### [PROBLEM REQUIREMENTS]
For each line of the data below that holds "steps", copy the line.

════

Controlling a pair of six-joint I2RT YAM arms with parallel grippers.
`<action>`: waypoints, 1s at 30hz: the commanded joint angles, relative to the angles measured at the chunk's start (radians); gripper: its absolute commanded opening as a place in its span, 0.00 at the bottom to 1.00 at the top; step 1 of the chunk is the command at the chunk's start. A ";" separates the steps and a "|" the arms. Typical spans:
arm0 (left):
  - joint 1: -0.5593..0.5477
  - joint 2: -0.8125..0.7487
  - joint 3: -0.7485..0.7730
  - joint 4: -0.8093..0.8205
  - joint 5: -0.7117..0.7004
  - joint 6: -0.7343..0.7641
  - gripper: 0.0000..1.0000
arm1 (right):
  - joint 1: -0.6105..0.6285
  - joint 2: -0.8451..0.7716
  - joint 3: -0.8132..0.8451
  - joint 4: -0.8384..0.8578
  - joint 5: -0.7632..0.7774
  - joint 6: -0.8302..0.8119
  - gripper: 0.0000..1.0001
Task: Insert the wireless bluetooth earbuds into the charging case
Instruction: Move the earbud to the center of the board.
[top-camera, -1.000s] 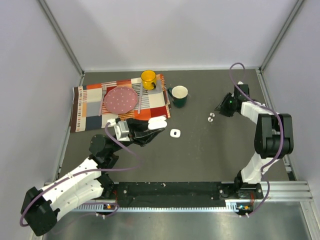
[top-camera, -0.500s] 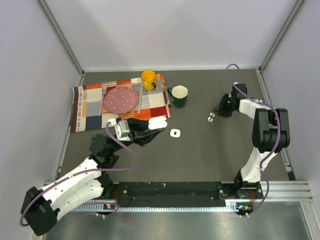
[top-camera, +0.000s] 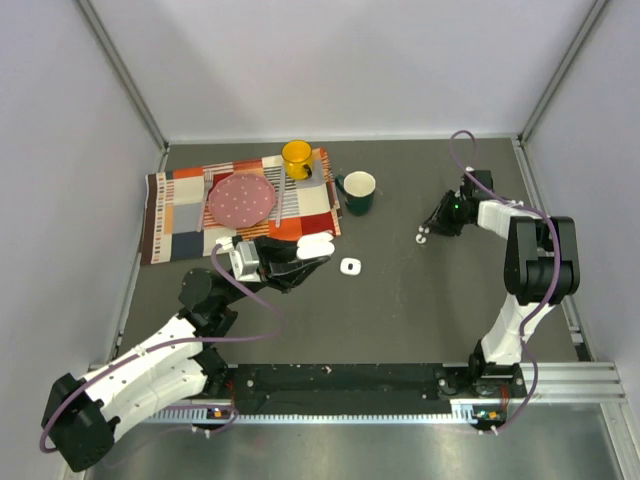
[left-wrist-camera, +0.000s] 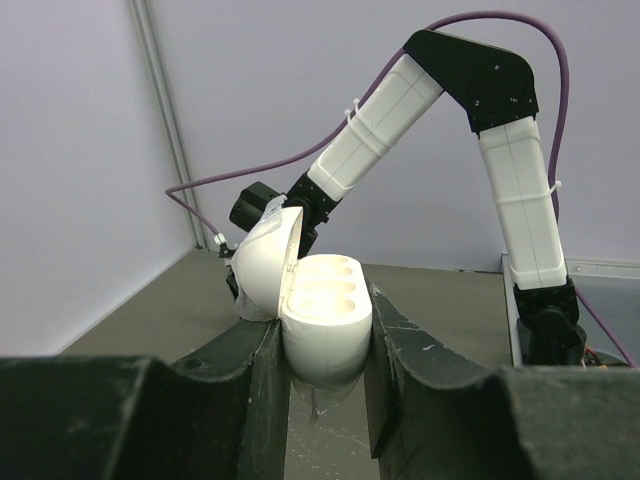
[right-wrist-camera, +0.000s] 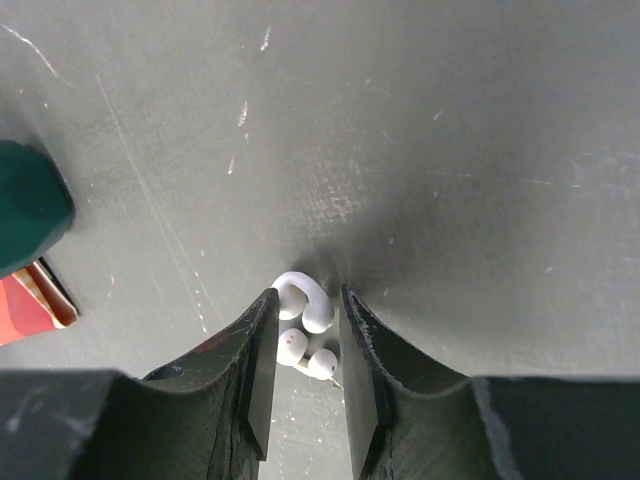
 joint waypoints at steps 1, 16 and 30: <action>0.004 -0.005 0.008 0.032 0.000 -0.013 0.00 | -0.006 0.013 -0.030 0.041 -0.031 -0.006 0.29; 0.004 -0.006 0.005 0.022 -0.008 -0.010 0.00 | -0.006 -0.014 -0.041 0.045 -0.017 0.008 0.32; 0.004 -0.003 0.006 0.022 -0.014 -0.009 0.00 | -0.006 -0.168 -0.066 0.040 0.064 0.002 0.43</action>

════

### [EXERCISE OUTPUT]
`<action>`: waypoints, 1s at 30hz: the commanded joint angles, relative to the angles measured at the chunk's start (radians); gripper: its absolute commanded opening as a place in its span, 0.00 at the bottom to 1.00 at the top; step 1 of the chunk is the command at the chunk's start. A ";" separates the steps and a "|" the arms. Typical spans:
 joint waypoints at steps 1, 16 and 30: <action>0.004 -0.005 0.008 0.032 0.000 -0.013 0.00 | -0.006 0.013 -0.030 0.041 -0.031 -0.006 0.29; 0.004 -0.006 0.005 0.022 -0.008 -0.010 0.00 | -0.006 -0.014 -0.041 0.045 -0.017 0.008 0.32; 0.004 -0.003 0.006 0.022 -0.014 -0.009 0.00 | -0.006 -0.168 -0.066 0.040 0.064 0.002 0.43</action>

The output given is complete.